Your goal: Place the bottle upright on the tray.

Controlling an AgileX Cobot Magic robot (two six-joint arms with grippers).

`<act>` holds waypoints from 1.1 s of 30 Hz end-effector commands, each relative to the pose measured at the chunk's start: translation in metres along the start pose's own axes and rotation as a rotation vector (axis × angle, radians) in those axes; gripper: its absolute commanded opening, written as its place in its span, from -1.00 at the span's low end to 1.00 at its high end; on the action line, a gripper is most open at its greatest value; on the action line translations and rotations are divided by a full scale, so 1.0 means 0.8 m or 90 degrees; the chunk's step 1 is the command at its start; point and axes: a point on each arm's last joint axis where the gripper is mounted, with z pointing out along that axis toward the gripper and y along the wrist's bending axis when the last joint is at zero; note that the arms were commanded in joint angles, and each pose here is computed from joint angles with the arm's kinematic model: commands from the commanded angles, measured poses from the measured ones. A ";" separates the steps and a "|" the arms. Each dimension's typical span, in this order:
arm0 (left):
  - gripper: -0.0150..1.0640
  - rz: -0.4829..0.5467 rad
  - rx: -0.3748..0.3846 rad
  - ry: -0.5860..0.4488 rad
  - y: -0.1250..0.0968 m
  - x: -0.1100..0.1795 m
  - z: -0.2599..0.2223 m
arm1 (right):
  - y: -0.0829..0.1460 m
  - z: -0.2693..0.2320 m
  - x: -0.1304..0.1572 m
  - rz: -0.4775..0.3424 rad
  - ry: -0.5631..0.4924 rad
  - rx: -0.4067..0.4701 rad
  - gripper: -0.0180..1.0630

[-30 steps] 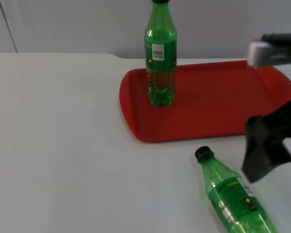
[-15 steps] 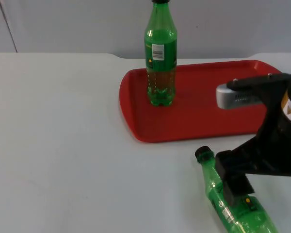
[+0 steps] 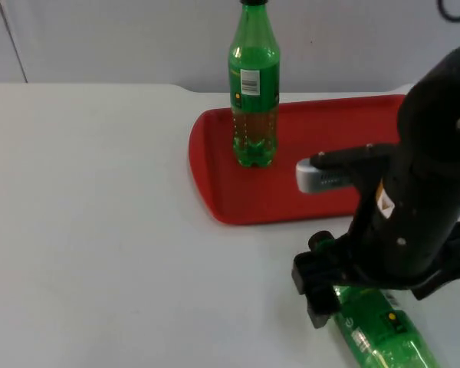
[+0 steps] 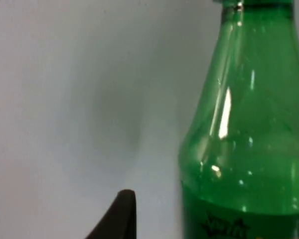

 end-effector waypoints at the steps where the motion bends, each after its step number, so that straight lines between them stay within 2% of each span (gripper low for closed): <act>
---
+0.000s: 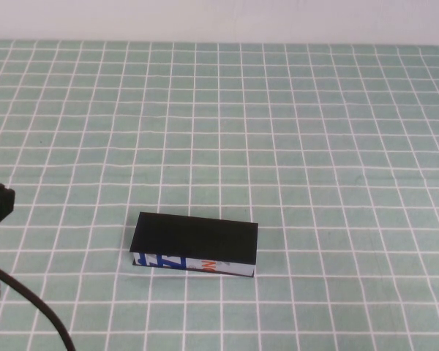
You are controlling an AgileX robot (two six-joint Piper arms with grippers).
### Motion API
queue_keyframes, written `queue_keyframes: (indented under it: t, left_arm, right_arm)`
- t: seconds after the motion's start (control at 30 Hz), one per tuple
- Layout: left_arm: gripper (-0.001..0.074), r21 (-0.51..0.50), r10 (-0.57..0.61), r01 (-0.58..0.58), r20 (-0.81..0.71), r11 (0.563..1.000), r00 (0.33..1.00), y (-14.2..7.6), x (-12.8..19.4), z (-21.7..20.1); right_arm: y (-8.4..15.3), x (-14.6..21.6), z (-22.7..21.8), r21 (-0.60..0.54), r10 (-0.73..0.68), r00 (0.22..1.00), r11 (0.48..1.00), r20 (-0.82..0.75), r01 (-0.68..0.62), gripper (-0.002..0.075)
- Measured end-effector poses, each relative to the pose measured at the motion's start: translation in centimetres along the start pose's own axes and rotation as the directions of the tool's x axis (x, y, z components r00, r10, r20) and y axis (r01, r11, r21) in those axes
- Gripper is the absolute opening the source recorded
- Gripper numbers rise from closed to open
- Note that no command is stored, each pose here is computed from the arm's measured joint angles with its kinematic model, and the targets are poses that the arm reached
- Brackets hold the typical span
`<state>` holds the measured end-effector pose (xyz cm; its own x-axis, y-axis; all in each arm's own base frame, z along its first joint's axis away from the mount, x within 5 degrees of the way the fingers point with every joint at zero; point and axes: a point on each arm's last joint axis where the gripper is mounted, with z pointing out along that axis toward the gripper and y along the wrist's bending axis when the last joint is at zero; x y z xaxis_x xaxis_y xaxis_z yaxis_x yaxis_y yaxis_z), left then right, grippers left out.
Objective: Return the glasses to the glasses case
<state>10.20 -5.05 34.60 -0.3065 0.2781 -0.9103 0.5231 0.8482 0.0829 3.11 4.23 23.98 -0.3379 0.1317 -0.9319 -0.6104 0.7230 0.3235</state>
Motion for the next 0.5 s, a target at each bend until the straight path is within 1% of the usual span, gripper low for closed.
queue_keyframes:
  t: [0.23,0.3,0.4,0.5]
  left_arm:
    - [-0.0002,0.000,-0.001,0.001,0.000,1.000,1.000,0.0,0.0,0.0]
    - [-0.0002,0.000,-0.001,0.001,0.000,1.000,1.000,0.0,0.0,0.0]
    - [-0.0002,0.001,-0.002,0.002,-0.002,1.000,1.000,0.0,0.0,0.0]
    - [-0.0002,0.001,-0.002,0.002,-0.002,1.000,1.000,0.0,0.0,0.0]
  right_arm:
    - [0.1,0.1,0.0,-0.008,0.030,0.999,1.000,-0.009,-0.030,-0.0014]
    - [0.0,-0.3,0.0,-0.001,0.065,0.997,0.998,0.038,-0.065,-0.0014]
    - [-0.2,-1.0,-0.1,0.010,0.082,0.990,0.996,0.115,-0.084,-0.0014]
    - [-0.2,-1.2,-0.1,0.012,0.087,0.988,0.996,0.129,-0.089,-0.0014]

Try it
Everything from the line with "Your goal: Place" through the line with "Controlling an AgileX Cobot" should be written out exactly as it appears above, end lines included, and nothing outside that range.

Result
Your goal: Place the bottle upright on the tray.

Controlling an AgileX Cobot Magic robot (two six-joint arms with grippers).

No additional answer is expected.